Player of Games, #57: Electronic Battleship

The game of Battleship has antecedents going back to paper-and-pencil versions played by French and Russian naval officers before World War I. It came to the United States in the 1930s under the name Salvo before Milton Bradley began to publish it as Broadsides in the '40s and 50s, all with pre-printed pads of paper. In 1967, MB first released the tabletop version with plastic pegs and little boats resembling the Battleship we recognize today.
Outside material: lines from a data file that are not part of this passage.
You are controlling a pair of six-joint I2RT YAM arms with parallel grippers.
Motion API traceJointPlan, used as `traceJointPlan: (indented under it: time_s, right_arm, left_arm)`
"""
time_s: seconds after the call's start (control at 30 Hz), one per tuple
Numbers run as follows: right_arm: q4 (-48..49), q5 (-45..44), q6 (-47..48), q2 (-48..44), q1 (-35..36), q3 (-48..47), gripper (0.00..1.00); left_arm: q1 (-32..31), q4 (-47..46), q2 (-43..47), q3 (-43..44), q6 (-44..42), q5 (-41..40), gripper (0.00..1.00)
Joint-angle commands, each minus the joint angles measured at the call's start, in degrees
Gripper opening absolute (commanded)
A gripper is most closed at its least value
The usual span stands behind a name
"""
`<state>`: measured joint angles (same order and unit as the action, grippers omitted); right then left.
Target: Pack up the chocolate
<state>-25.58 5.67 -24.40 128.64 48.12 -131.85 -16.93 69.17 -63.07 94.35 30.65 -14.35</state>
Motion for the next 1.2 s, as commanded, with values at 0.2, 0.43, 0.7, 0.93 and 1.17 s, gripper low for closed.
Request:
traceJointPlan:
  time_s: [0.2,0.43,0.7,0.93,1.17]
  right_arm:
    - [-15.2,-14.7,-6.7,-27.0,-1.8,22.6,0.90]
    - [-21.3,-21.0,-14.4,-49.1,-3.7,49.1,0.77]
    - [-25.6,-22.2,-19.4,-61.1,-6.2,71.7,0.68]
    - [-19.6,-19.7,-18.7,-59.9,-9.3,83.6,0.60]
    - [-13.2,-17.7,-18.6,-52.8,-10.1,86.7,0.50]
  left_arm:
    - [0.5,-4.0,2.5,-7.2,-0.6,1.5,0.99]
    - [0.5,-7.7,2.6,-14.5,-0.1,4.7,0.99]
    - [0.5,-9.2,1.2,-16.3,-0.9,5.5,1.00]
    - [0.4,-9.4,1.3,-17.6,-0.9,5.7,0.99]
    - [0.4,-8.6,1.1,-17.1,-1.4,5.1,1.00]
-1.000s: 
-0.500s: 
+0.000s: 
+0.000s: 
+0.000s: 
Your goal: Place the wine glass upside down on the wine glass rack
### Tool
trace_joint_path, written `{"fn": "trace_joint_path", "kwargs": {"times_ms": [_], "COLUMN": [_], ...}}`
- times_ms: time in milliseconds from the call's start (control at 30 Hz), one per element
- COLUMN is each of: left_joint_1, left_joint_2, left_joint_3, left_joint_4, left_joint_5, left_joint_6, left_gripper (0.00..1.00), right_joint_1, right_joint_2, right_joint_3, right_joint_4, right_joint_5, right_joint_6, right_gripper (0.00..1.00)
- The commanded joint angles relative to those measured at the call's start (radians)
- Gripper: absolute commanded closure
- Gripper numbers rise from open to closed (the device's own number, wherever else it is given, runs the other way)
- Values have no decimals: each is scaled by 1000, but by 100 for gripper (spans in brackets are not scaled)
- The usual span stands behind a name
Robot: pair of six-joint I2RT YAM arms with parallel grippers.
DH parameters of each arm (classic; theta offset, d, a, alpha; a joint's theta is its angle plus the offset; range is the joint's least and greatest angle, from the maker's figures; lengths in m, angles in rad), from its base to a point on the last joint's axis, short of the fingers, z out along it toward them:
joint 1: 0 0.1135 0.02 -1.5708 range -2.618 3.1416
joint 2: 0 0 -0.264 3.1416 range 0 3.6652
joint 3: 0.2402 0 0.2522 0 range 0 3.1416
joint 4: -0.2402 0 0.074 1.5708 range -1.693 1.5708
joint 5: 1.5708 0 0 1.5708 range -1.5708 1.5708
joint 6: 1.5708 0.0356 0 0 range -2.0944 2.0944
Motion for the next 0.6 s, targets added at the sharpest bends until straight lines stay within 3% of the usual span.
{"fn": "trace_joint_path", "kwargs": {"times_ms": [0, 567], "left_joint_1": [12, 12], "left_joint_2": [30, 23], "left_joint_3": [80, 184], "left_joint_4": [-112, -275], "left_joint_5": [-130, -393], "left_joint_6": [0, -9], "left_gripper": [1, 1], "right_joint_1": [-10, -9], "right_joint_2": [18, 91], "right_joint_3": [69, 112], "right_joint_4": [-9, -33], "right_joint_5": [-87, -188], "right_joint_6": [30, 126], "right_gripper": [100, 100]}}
I never really played that version. Too easy to be cheated by an older, wilier brother. What I do remember is that our father had the massive, intimidating 1977 Electronic Battleship edition that we were not permitted to go anywhere near. This, of course, left no one for him to play it with, so eventually it was forgotten and we got our hands on it. This thing was huge, solid, complex, and made a whole bunch of tinny noises. Such glorious fun. You were supposed to program the location of your vessels into it, which limited cheating, and the sound effects were delightfully cheesy. The whoosh of released missiles, the crestfallen splash into the sea of a missed shot, the celebratory violence of a hit. (I believe you still had to provide your own iconic rendition of "You sunk my battleship!" when called for.)


We were an easily entertained bunch in the early 1980s, and Electronic Battleship met us right where we were. I believe that original 1977 version still lurks in our basement, just a couple of years younger than me, dutifully if not lovingly preserved by our mother with Ziploc bags and a taped-up box. I think I'll leave it to the joys of nostalgic memory, where it belongs.